Exercise objective >> Exactly the lines from the top of the records below through the one containing "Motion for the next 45" must be set down, with no line added or dropped.

Records from a dataset
--------------------------------------------------
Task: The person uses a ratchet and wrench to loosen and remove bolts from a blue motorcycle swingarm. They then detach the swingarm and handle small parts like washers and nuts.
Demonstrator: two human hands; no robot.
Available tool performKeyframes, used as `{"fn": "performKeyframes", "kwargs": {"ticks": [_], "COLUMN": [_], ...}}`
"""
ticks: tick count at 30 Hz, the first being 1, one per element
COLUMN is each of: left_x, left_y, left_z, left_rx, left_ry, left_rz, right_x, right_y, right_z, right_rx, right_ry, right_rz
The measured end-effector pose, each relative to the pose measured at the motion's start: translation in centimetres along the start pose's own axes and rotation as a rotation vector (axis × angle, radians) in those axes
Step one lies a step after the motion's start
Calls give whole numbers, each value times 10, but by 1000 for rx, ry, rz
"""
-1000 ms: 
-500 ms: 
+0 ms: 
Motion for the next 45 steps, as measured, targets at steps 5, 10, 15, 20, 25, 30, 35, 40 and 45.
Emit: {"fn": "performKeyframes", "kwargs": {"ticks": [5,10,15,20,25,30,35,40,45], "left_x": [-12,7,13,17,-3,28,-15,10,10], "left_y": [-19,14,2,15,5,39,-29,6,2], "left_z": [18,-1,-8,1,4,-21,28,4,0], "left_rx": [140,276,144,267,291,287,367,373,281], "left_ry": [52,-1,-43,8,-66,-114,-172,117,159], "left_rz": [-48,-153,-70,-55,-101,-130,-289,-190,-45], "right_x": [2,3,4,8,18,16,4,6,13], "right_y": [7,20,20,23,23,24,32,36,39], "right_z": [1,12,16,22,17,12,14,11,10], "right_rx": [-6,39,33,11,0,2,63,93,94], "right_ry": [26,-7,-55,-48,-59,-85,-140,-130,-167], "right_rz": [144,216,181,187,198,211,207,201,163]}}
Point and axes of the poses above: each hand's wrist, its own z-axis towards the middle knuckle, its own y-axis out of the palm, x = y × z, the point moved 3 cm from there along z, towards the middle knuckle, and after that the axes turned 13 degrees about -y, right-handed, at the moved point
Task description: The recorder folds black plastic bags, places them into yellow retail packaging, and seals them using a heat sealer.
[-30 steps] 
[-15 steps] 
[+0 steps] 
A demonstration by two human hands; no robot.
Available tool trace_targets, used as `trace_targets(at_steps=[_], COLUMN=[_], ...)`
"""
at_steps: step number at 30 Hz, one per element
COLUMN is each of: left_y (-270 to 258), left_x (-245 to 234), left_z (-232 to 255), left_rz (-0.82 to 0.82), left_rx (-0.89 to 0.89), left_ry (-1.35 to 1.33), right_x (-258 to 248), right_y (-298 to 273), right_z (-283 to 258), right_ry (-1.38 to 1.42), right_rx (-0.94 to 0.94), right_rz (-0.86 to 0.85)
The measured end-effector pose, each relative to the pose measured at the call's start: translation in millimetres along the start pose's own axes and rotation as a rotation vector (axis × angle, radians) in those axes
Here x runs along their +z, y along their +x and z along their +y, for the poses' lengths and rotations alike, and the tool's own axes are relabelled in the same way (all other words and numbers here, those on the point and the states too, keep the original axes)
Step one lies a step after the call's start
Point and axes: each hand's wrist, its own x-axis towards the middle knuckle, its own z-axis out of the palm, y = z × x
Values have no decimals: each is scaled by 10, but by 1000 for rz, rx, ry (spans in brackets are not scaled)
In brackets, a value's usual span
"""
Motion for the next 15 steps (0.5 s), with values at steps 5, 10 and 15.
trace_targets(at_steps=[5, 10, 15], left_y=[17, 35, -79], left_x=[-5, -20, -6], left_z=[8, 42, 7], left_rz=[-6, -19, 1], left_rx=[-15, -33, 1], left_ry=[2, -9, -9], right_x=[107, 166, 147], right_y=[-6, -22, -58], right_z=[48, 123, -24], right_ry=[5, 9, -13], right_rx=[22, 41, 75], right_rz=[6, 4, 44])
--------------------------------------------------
Response box >>
Task: The person uses a ratchet and wrench to loosen and remove bolts from a blue motorcycle swingarm. They then detach the swingarm and handle small parts like washers and nuts.
Demonstrator: two human hands; no robot.
Available tool performKeyframes, used as `{"fn": "performKeyframes", "kwargs": {"ticks": [_], "COLUMN": [_], ...}}`
"""
ticks: tick count at 30 Hz, the first being 1, one per element
COLUMN is each of: left_x, left_y, left_z, left_rx, left_ry, left_rz, right_x, right_y, right_z, right_rx, right_ry, right_rz
The measured end-effector pose, each relative to the pose measured at the motion's start: translation in centimetres along the start pose's own axes and rotation as a rotation vector (axis × angle, radians) in those axes
Step one lies a step after the motion's start
Calls give whole numbers, each value times 10, but by 1000 for rx, ry, rz
"""
-1000 ms: 
-500 ms: 
+0 ms: 
Motion for the next 45 steps, as measured, targets at steps 5, 10, 15, 20, 25, 30, 35, 40 and 45.

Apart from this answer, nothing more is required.